> Task directions:
Once you reach the line containing "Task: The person" in the data below, restate each line word for word up to and including the one containing "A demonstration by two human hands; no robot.".
----- Entries provided -----
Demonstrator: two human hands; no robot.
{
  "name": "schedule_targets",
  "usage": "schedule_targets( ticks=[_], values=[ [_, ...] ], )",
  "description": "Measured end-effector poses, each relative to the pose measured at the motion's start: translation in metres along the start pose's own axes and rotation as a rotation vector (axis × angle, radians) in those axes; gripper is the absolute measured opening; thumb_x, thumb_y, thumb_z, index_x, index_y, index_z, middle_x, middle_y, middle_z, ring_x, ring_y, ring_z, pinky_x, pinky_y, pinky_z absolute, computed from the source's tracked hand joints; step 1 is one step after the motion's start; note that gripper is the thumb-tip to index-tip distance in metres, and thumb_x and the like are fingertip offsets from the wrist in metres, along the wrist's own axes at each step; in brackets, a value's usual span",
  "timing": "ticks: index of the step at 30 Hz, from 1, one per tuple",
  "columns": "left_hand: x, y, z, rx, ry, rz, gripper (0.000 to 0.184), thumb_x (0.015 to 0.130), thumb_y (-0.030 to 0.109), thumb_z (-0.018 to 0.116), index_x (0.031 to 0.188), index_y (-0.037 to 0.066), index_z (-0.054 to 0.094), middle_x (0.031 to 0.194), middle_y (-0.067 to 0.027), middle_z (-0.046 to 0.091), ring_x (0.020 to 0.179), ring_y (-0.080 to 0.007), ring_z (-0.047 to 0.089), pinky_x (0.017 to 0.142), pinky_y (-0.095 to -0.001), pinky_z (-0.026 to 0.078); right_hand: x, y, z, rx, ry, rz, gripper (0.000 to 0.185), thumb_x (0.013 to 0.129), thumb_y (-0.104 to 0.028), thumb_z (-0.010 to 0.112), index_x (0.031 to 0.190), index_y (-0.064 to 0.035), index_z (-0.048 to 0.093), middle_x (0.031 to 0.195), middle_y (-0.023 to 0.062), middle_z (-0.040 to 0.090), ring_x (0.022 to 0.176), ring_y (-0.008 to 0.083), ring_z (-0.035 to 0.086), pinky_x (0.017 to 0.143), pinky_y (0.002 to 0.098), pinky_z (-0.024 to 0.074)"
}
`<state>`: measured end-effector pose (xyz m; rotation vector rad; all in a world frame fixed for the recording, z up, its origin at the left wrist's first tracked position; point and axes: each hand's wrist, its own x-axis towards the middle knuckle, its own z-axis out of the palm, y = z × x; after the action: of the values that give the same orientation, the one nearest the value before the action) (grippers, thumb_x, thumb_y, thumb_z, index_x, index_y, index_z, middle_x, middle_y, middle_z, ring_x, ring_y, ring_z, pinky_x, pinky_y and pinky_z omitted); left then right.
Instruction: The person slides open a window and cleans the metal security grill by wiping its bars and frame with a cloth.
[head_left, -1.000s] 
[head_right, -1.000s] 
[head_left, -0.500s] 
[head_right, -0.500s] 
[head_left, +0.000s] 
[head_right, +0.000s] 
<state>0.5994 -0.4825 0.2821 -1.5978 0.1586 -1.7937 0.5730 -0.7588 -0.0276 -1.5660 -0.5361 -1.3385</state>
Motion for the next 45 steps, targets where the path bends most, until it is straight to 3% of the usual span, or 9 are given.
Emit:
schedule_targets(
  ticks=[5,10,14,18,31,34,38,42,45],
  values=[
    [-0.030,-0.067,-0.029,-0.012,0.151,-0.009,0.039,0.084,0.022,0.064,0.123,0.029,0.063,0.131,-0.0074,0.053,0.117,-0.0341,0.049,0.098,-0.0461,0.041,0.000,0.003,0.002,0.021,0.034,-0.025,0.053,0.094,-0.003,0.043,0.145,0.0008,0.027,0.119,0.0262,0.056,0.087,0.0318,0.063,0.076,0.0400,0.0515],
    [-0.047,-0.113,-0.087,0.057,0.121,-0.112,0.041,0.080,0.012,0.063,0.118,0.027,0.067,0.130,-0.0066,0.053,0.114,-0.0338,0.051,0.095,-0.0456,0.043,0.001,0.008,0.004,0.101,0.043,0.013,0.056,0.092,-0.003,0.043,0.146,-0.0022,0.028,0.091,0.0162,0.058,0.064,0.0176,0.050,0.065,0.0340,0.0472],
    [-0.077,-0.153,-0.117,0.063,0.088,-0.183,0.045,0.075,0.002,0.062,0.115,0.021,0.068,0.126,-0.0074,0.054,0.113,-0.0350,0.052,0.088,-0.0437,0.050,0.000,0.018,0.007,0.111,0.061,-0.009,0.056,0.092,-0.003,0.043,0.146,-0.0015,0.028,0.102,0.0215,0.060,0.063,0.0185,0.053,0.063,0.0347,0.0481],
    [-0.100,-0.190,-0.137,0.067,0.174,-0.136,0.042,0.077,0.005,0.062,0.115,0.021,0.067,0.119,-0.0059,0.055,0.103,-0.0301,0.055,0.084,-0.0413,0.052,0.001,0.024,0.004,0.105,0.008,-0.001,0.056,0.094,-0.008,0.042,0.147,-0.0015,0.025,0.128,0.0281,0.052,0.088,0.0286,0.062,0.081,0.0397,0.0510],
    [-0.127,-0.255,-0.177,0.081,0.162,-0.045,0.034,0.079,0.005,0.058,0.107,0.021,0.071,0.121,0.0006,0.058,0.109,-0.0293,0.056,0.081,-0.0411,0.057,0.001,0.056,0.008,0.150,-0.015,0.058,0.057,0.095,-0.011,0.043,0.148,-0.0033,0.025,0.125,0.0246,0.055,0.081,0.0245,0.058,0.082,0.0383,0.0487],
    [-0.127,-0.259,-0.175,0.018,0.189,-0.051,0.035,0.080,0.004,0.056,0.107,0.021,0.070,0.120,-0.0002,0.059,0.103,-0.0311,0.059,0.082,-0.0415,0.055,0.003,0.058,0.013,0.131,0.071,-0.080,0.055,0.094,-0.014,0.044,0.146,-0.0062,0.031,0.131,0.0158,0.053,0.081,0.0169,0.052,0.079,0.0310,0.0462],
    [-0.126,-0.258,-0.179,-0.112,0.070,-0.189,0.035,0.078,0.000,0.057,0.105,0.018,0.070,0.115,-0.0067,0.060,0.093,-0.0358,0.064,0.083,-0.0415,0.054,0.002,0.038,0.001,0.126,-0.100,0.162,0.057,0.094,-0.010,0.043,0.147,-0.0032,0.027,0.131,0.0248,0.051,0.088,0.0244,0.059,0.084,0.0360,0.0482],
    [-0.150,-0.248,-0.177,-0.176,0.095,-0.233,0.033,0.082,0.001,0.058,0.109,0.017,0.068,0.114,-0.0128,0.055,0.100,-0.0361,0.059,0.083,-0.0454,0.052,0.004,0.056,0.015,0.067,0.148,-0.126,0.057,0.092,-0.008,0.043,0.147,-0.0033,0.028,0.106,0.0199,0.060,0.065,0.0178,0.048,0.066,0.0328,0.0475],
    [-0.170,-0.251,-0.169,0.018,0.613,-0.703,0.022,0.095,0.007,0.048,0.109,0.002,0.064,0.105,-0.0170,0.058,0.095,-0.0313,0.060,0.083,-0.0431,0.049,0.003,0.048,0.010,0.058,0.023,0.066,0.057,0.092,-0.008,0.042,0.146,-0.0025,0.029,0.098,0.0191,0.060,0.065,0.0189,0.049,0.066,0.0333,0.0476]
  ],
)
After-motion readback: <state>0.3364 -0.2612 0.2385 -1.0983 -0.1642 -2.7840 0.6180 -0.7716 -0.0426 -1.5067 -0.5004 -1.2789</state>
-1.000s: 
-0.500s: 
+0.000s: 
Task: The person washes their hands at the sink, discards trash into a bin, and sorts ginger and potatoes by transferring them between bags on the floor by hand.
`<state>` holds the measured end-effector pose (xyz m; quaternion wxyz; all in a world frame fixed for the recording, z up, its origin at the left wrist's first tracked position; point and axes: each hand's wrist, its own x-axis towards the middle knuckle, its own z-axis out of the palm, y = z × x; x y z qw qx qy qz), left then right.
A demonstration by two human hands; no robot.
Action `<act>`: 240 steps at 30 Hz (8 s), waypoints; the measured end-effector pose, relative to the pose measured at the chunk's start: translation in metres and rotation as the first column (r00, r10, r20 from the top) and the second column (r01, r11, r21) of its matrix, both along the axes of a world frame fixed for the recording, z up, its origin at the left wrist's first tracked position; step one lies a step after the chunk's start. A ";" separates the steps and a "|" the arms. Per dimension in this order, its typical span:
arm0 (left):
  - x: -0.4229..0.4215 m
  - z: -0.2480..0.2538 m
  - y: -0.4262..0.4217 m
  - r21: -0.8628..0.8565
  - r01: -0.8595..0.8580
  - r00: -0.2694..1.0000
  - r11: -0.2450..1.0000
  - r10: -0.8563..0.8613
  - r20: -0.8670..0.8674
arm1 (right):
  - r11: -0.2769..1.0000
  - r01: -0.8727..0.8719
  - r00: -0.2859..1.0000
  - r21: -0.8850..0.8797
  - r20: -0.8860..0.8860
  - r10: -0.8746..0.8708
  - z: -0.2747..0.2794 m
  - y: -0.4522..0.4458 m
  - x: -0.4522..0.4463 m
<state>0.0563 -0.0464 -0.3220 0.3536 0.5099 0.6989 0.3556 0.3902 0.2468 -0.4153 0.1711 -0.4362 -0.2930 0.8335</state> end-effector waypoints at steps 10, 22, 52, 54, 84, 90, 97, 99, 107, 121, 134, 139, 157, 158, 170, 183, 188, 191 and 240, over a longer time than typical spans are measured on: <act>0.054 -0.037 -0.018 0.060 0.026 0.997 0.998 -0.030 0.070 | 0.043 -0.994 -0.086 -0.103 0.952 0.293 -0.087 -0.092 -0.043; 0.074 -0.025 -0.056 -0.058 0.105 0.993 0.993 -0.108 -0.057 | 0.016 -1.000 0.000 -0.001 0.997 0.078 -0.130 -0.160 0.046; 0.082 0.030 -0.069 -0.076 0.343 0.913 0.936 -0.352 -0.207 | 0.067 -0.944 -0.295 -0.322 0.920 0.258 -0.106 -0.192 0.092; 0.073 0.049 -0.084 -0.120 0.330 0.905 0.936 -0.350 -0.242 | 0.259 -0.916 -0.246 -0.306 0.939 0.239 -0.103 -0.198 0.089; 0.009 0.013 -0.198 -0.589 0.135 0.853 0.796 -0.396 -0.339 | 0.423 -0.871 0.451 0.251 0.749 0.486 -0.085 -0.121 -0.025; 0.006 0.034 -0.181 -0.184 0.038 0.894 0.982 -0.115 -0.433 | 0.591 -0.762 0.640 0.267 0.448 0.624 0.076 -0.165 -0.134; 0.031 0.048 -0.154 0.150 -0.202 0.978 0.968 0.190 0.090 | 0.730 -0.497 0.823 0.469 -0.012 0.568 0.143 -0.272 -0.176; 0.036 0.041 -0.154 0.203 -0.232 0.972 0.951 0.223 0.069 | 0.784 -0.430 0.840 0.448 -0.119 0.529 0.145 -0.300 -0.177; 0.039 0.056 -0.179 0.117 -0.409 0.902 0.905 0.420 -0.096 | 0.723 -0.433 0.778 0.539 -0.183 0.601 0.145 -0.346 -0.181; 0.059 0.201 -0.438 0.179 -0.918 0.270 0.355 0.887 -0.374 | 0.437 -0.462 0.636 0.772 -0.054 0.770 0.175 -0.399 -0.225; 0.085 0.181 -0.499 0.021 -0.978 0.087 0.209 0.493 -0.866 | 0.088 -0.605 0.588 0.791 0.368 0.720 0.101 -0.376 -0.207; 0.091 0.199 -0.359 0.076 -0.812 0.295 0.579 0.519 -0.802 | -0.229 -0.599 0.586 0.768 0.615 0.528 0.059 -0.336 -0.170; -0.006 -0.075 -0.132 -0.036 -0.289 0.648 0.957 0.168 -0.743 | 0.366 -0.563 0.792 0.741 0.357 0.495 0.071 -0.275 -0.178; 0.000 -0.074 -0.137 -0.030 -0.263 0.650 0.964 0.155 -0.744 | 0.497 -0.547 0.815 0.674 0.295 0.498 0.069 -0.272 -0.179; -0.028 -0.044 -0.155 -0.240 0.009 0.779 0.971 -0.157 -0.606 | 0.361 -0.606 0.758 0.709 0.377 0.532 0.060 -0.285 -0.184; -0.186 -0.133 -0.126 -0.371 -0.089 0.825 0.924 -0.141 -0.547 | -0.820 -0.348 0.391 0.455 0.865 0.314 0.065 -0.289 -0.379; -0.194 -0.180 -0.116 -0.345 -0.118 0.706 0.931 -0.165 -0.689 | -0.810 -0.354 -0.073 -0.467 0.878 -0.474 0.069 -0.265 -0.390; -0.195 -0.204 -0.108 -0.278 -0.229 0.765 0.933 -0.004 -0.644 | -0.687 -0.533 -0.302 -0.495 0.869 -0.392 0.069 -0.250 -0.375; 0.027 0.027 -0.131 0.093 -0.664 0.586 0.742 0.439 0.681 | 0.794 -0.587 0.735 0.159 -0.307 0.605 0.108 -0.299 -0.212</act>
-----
> Output for this task:
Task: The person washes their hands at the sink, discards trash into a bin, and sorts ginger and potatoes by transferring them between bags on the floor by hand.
`<state>` holds the measured end-effector pose (xyz m; quaternion wxyz; all in a world frame fixed for the recording, z up, its origin at the left wrist's first tracked position; point and axes: each hand's wrist, its own x-axis towards the middle knuckle, its own z-axis out of the palm, y = z × x; x y z qw qx qy qz), left then right.
A demonstration by two human hands; no robot.

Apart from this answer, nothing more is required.